=== Extracted information ===

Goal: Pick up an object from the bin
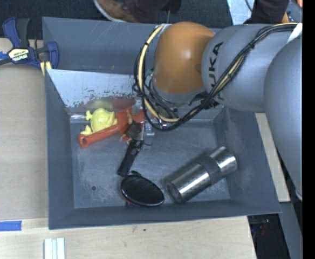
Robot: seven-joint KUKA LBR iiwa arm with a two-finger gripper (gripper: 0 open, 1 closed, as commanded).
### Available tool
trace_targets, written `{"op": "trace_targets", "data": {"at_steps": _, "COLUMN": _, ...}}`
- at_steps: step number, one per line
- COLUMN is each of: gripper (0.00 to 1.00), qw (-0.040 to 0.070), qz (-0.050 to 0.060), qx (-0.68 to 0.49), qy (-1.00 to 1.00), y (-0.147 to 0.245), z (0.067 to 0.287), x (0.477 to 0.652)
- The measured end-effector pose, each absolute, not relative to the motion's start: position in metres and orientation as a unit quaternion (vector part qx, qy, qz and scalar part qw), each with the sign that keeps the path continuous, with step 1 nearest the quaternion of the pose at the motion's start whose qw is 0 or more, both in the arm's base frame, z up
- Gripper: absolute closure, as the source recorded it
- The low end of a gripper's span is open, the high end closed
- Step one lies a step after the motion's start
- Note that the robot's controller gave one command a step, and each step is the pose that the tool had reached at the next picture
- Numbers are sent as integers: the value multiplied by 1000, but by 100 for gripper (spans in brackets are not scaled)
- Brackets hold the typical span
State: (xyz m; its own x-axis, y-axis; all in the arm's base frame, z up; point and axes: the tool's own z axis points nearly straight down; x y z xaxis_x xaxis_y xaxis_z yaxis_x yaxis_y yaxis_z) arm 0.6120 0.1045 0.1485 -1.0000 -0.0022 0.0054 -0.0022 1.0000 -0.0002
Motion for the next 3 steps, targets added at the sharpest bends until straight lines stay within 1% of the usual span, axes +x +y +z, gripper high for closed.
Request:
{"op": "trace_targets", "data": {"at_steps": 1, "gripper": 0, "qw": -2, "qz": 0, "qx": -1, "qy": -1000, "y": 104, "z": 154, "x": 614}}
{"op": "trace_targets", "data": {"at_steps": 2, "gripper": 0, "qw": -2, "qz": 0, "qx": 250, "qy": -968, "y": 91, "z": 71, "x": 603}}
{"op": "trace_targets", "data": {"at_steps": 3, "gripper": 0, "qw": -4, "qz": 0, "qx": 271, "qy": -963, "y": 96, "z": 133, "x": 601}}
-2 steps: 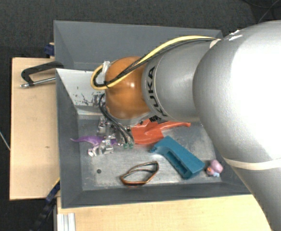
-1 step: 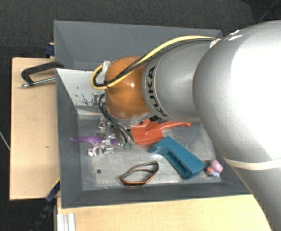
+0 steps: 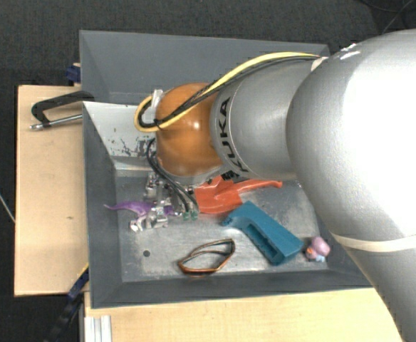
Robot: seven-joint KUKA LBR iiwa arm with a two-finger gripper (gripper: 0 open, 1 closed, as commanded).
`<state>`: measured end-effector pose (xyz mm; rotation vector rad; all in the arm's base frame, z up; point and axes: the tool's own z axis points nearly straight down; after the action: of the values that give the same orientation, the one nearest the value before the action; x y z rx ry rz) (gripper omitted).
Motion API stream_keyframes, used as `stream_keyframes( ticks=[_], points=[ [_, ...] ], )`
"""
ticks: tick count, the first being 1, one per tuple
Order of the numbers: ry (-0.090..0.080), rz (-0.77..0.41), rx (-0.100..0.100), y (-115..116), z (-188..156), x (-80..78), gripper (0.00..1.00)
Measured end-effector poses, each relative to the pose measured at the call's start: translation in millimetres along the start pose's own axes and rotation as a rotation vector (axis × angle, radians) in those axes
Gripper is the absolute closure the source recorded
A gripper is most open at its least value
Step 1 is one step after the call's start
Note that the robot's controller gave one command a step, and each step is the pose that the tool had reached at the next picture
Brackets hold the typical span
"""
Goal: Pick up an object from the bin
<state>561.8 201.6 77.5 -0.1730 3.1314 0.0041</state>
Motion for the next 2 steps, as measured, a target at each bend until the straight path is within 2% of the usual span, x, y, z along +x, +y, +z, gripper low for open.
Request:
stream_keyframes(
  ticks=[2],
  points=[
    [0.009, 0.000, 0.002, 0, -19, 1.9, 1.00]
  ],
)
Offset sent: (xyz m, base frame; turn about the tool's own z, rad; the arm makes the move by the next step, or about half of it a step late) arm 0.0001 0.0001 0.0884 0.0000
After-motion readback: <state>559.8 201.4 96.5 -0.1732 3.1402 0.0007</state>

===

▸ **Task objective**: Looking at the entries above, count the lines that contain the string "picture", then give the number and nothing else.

▸ **The completed task**: 2